### [WHAT YOU NEED TO DO]
Across the entries below, the lines containing "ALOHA" should be counted and only their number returned.

### [MATERIAL FOR THIS EXERCISE]
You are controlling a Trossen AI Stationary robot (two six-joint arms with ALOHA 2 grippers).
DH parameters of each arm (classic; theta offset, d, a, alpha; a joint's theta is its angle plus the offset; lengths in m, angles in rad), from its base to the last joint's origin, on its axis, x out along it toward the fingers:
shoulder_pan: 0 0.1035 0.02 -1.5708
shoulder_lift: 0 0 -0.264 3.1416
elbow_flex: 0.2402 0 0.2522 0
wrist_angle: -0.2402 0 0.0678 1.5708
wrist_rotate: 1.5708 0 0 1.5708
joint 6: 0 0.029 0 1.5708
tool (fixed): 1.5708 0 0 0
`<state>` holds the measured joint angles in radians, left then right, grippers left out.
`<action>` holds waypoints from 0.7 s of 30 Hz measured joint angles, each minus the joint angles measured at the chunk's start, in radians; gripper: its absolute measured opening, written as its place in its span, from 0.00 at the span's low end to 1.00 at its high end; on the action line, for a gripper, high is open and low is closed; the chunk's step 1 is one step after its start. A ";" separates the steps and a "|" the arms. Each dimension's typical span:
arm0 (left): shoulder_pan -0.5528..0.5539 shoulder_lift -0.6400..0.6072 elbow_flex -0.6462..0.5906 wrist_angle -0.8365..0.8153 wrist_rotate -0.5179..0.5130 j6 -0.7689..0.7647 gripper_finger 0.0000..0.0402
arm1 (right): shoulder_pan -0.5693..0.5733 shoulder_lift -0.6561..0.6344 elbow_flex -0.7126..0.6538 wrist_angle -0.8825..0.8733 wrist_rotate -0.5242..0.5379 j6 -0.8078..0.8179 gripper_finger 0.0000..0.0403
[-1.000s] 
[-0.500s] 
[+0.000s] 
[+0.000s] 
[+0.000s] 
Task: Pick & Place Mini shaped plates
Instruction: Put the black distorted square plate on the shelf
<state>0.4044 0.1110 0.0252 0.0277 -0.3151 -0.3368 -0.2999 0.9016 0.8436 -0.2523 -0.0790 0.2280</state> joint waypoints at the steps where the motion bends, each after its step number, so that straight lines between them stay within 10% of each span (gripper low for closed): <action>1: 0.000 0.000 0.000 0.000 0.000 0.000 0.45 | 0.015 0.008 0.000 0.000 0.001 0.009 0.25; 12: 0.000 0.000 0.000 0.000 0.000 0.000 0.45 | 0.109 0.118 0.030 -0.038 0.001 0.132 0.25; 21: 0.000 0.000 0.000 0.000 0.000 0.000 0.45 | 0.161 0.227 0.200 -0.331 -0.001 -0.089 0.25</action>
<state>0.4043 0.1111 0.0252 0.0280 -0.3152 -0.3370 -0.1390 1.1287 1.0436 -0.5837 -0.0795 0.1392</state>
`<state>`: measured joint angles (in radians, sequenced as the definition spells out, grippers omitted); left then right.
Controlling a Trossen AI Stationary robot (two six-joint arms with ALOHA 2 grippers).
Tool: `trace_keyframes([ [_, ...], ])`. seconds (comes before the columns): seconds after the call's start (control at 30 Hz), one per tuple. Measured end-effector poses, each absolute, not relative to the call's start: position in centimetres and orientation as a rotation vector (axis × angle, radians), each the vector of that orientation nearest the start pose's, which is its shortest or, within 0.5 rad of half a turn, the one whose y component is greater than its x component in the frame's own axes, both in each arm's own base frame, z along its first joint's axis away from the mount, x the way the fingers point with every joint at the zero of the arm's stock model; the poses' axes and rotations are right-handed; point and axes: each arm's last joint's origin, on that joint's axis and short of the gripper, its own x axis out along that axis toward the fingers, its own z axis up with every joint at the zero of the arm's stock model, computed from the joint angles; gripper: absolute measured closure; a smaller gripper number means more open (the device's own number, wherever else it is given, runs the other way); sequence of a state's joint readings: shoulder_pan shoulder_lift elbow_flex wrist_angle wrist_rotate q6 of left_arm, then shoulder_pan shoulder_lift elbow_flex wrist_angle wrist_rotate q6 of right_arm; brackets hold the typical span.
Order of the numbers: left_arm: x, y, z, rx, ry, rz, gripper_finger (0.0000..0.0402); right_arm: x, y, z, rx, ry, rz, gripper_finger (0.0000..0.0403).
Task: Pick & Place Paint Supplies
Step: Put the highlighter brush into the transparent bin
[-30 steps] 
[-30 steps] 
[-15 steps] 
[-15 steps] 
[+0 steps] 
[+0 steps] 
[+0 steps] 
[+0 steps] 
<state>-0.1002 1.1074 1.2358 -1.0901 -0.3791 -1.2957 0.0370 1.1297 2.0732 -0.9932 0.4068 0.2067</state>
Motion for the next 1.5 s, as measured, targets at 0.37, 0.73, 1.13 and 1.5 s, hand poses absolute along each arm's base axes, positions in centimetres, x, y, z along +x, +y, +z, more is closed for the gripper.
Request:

### [SOLUTION]
2